Materials provided:
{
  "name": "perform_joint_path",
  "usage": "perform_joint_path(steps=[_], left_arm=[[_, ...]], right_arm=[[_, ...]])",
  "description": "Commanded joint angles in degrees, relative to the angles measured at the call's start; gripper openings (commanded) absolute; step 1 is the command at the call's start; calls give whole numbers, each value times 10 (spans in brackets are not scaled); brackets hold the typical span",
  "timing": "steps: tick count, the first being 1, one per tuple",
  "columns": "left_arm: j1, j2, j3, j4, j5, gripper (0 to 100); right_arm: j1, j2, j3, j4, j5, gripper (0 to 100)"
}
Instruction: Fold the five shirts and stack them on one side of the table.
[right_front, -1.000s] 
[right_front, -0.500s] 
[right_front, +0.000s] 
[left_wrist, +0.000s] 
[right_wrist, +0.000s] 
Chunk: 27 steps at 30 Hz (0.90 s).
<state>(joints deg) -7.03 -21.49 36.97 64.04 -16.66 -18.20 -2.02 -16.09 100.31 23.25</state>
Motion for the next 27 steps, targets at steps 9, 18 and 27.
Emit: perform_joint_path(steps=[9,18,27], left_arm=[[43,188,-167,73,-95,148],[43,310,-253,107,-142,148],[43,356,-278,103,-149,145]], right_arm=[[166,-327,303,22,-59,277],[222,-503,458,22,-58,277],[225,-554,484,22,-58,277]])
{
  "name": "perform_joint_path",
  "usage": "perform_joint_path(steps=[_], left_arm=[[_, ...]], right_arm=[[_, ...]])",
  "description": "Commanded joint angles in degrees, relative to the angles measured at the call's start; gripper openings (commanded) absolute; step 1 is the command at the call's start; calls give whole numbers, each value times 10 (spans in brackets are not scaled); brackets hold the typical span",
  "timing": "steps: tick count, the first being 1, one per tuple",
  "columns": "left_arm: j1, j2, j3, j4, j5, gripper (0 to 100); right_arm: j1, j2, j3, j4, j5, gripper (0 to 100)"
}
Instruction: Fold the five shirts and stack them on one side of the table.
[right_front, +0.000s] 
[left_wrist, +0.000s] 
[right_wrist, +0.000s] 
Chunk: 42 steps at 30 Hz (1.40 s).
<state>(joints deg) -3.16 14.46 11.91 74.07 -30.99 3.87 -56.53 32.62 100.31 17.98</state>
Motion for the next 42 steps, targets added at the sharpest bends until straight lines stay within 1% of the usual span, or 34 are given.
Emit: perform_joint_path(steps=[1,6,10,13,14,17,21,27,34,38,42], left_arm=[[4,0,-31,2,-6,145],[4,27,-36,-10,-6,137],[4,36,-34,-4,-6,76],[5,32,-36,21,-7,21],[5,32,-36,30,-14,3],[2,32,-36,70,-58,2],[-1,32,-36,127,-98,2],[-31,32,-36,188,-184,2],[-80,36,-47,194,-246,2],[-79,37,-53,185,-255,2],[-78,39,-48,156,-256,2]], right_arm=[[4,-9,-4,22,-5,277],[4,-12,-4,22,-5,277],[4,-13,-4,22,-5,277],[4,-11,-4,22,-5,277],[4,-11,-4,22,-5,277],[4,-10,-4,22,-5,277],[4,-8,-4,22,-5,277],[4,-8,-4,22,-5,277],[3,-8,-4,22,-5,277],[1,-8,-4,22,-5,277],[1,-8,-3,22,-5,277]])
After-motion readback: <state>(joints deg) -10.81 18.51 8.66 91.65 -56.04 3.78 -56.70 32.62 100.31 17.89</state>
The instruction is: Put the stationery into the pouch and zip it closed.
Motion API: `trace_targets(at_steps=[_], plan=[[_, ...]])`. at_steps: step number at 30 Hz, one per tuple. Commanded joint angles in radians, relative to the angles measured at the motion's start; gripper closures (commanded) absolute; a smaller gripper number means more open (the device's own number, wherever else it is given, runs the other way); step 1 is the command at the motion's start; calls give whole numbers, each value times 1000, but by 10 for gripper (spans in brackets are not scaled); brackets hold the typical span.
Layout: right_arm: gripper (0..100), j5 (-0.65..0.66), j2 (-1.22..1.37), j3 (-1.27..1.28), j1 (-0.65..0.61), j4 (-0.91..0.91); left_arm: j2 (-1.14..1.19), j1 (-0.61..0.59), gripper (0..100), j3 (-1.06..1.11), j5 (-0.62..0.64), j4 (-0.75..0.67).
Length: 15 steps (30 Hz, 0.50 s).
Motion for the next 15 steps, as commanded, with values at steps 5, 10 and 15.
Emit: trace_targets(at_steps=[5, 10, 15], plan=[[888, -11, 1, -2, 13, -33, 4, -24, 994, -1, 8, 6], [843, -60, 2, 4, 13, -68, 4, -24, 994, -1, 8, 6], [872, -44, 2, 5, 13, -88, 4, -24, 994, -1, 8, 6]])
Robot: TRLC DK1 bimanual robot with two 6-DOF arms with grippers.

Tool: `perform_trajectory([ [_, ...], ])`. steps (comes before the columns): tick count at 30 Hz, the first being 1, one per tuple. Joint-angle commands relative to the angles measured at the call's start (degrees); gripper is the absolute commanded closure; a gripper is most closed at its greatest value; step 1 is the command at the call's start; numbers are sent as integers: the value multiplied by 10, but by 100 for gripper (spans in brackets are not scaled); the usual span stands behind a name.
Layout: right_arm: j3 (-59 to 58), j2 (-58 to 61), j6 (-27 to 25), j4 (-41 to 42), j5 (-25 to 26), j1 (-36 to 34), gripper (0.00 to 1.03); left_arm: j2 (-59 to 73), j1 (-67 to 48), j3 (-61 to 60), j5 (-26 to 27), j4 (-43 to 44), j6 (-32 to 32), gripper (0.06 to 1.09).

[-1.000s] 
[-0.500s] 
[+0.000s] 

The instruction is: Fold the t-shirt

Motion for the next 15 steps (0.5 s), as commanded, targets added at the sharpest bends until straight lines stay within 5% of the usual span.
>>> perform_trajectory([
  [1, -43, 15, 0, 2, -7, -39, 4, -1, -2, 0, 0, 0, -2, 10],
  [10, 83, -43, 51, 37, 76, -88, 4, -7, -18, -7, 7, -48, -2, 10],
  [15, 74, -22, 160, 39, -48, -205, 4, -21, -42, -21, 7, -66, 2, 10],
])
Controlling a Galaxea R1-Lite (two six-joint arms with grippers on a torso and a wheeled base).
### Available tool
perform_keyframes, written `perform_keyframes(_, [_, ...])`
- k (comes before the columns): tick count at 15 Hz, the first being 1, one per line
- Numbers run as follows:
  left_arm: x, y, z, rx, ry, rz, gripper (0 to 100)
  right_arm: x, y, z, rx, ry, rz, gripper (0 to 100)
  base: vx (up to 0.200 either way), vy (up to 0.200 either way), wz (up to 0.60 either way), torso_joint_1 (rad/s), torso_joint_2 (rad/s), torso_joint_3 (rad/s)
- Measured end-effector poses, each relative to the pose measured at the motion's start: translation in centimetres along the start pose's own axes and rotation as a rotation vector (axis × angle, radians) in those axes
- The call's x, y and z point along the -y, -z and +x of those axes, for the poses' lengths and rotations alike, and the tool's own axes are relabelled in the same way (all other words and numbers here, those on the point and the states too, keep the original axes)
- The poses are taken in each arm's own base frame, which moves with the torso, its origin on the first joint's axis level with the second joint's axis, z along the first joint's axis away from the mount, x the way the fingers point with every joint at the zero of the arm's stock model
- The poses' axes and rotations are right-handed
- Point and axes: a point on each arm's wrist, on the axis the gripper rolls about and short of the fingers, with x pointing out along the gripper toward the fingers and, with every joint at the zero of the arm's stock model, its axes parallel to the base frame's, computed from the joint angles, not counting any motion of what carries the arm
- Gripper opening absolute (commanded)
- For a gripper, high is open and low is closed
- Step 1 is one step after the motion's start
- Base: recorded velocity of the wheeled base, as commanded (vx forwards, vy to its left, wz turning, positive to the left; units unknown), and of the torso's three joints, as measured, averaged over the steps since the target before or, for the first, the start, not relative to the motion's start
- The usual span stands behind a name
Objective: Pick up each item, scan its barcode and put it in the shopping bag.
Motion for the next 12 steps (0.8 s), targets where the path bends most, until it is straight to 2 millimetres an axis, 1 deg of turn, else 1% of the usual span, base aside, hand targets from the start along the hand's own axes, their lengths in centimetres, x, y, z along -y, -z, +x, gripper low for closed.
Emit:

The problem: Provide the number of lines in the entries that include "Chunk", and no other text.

Exercise solution: 2